### Activity
Where the material below has a line containing "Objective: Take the", start repeating exactly, and keep going through the line containing "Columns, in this", with no other lines.
*** Given information
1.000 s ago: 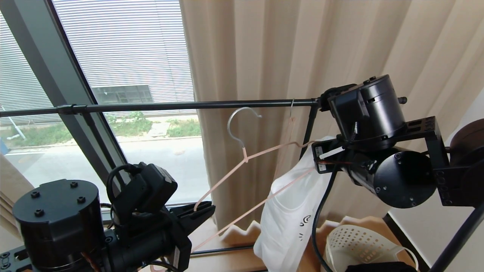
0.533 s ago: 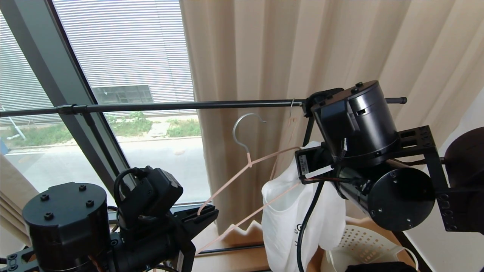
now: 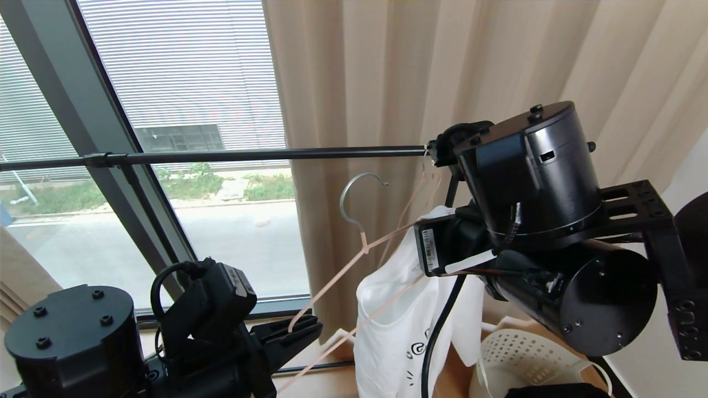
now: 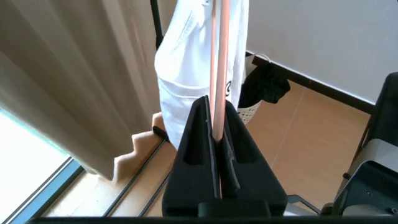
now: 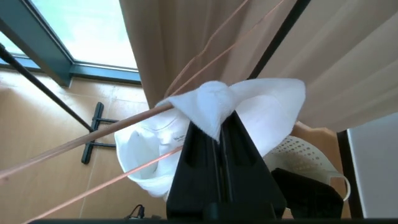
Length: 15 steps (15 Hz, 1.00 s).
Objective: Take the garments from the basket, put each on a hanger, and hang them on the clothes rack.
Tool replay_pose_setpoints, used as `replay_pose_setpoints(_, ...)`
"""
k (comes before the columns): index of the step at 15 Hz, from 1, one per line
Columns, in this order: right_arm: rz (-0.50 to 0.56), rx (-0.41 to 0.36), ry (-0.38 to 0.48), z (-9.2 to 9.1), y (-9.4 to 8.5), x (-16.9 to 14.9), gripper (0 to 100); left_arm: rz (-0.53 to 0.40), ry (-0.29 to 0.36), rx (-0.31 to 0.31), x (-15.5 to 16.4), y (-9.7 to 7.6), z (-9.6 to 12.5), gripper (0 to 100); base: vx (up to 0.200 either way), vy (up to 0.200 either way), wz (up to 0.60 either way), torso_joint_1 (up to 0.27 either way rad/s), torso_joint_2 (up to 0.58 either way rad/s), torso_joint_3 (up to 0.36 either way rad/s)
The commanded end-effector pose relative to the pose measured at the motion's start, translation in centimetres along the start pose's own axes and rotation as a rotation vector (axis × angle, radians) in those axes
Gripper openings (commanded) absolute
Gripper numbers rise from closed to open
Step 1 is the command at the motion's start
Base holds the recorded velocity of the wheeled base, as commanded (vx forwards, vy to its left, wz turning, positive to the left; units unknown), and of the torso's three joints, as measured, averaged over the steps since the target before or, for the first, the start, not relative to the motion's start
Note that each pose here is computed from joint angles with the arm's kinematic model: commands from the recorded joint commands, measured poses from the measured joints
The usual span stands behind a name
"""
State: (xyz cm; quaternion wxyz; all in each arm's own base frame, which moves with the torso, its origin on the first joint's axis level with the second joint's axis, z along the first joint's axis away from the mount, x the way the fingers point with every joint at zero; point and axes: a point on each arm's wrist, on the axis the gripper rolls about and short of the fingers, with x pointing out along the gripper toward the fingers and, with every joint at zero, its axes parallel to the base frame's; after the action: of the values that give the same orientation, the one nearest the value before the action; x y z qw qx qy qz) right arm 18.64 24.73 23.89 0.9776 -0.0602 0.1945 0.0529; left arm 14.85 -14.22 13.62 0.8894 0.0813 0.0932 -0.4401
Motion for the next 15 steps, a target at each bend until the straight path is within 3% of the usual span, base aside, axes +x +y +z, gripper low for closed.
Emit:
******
### Response area
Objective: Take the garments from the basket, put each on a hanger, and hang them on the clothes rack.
Tool replay_pose_setpoints, used as `replay_pose_setpoints(_, ...)`
"""
k (comes before the columns): index of the step at 15 Hz, from 1, one per line
Columns, in this order: right_arm: rz (-0.50 to 0.56), rx (-0.41 to 0.36), ry (-0.38 to 0.48), z (-9.2 to 9.1), y (-9.4 to 8.5), x (-16.9 to 14.9), gripper (0 to 100); left_arm: rz (-0.53 to 0.40), ry (-0.29 to 0.36), rx (-0.31 to 0.31), x (-15.5 to 16.4), y (-9.7 to 7.6), z (-9.6 to 12.5), gripper (0 to 100); base: vx (up to 0.200 either way), vy (up to 0.200 either way), wz (up to 0.60 either way), torso_joint_1 (up to 0.27 either way rad/s), torso_joint_2 (up to 0.58 either way rad/s), torso_joint_3 (up to 0.36 either way rad/s)

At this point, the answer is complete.